Sunday, June 29, 2014

Excession, Ian M. Banks

"Two and a half millennia ago, the artifact appeared in a remote corner of space, beside a trillion-year-old dying sun from a different universe.

It was a perfect black-body sphere, and it did nothing. Then it disappeared.


Now it is back."











So, when I tell you that I've been reading this since the very start of writing this blog, I want you to understand that I mean that this is a book I have been reading, off and on, for nearly 18 months. It's not overly long, and it's certainly not a bad book, by any means. But it is dense. It's a book with heft, and weight, and it's written in a way that can best be described as unfriendly, especially in terms of ship to ship dialogue, which is largely impersonal and  punctuation free.
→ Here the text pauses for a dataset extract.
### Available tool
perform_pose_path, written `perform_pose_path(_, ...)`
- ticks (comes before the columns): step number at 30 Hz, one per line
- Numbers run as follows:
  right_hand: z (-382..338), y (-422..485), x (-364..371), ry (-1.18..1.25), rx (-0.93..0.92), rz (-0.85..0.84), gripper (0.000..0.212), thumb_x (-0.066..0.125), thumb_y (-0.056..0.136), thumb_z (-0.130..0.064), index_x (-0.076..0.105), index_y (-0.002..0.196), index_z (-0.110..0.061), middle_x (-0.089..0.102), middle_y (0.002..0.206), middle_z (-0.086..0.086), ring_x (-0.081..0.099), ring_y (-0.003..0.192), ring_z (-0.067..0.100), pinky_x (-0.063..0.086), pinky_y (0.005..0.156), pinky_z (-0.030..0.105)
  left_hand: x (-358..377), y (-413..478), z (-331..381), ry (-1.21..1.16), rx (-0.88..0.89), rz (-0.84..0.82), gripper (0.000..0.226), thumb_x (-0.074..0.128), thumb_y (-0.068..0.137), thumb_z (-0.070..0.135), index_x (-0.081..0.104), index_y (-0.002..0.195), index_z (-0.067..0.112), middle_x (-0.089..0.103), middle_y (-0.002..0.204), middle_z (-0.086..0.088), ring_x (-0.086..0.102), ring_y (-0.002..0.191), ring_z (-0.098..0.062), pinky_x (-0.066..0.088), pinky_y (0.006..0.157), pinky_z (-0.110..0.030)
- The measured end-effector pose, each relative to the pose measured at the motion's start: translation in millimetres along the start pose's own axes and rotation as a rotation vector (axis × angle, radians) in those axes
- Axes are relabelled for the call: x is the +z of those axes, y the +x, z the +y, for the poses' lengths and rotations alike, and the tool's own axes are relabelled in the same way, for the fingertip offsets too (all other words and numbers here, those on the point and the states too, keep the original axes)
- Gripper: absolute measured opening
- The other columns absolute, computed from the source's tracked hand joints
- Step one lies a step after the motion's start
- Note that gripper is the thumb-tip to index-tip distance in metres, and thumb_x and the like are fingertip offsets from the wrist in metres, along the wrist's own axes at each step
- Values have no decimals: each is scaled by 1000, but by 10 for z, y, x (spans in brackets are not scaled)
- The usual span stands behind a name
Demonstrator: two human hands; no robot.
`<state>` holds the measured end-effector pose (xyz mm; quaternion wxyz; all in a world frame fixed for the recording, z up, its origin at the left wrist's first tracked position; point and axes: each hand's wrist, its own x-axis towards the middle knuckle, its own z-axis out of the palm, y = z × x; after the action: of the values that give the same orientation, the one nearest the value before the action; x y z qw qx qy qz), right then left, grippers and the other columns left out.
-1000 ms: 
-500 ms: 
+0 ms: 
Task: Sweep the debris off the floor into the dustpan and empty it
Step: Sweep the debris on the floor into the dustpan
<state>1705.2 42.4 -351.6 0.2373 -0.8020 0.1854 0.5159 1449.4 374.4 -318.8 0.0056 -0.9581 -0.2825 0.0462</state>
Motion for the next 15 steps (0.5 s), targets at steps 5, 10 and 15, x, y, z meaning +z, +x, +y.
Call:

This main mind-to-mind conversations which make up so much of the plot drive and significant portions of each section are, it has to be said, confusing, in the same way that half an IM, or an email chain is unlikely to be a great way to understand geopolitics.

With multiple narrative strands taking place at the same time, and various different races and beings involved, it takes a while for anything like a coherent plot to kick in. I actually finished the second half in one sitting, so there's stuff to be waiting for, and once the various strands coalesce it quickly engages, but it can be a slog at first.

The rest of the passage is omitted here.